## What you are asked to do
Transcribe the records below exactly as written, from the opening line through the line that contains "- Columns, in".

** Data provided follows **

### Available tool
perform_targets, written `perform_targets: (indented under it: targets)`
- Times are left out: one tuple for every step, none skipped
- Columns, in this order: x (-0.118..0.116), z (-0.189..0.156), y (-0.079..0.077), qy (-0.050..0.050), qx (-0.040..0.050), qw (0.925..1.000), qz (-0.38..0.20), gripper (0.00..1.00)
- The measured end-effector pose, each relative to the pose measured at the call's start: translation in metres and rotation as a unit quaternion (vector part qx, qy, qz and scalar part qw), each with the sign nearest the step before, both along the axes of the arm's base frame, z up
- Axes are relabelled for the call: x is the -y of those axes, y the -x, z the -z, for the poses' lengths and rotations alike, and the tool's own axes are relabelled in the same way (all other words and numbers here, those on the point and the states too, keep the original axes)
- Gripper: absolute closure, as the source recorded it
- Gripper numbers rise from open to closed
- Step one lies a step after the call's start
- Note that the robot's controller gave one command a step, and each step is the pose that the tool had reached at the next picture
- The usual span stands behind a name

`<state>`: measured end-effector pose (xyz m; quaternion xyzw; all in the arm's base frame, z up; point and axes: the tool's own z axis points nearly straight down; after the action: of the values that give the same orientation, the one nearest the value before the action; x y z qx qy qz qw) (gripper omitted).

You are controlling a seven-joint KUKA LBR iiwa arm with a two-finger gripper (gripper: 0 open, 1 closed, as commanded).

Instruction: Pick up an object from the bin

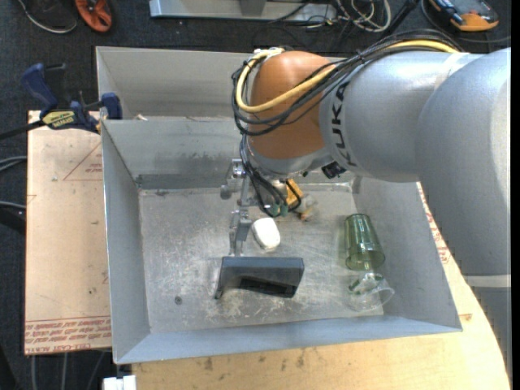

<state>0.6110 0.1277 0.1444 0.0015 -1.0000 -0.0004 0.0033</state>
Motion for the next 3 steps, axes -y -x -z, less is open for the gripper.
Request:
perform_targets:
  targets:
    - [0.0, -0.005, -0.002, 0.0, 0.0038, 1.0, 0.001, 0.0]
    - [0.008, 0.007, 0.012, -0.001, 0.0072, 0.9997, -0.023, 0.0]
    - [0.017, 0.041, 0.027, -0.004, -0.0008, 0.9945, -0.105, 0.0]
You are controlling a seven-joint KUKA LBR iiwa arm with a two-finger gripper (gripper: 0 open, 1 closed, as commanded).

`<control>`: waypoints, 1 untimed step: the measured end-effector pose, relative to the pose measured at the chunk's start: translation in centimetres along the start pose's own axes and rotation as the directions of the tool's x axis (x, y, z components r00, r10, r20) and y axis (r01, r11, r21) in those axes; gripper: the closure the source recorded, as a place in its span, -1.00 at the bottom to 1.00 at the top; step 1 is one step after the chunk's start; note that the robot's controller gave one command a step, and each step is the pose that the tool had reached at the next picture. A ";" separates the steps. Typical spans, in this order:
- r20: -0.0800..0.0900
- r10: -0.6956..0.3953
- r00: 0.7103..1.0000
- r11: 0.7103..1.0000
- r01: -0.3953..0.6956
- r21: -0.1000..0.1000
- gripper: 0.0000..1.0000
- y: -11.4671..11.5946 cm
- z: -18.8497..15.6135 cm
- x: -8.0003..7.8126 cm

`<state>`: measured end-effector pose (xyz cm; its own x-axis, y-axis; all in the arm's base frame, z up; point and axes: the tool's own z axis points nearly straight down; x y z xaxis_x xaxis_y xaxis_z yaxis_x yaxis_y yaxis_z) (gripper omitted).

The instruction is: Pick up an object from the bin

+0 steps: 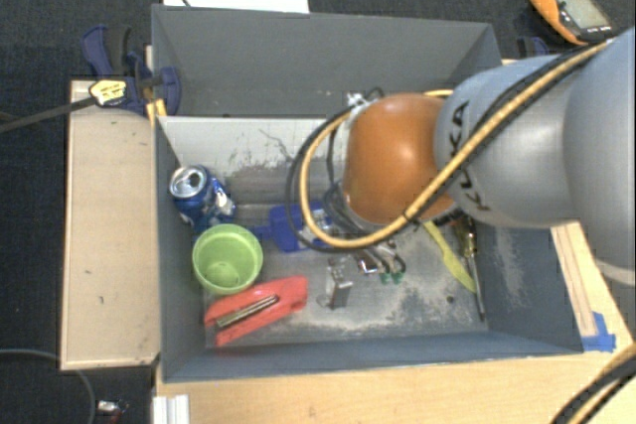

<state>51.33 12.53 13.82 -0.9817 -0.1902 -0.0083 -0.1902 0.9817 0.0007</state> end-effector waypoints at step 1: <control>0.005 -0.235 0.972 0.972 0.235 0.002 -1.00 0.5 4.9 -2.5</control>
Offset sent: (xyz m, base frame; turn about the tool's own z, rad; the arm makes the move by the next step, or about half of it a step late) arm 0.0444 -0.0032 -0.0682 -0.2254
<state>53.75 13.47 8.97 -0.9093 -0.4159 -0.0131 -0.4158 0.9094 -0.0036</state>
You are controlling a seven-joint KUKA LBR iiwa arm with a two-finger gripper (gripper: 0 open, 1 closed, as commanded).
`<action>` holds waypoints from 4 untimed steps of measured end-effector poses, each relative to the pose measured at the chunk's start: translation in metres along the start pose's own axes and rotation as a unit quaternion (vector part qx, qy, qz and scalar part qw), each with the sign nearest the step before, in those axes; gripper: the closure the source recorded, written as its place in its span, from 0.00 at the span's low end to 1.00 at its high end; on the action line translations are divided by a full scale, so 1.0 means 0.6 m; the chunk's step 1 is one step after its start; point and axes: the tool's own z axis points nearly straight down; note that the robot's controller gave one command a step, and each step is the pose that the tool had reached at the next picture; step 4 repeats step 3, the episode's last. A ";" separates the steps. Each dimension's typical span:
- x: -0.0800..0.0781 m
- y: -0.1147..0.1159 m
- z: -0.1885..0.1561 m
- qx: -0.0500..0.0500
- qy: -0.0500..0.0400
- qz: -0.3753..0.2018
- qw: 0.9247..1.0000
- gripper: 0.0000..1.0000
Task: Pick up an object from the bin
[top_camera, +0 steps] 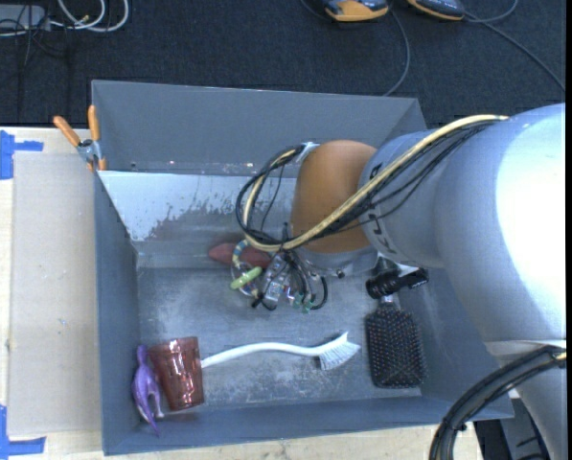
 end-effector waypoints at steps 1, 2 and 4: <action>0.046 0.005 -0.064 0.003 0.003 -0.040 0.999 1.00; 0.045 0.003 -0.091 -0.002 -0.004 -0.042 0.999 1.00; 0.034 0.001 -0.015 0.002 0.003 -0.005 1.000 1.00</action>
Offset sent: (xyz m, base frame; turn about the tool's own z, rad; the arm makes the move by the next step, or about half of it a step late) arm -0.0271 -0.0043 -0.0008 0.0518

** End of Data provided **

## Solution
### Available tool
perform_targets, written `perform_targets: (indented under it: targets)`
- Times are left out: one tuple for every step, none skipped
- Columns, in this order: x (-0.118..0.116), z (-0.189..0.156), y (-0.079..0.077), qy (-0.050..0.050), qx (-0.040..0.050), qw (0.925..1.000), qz (-0.38..0.20), gripper (0.00..1.00)

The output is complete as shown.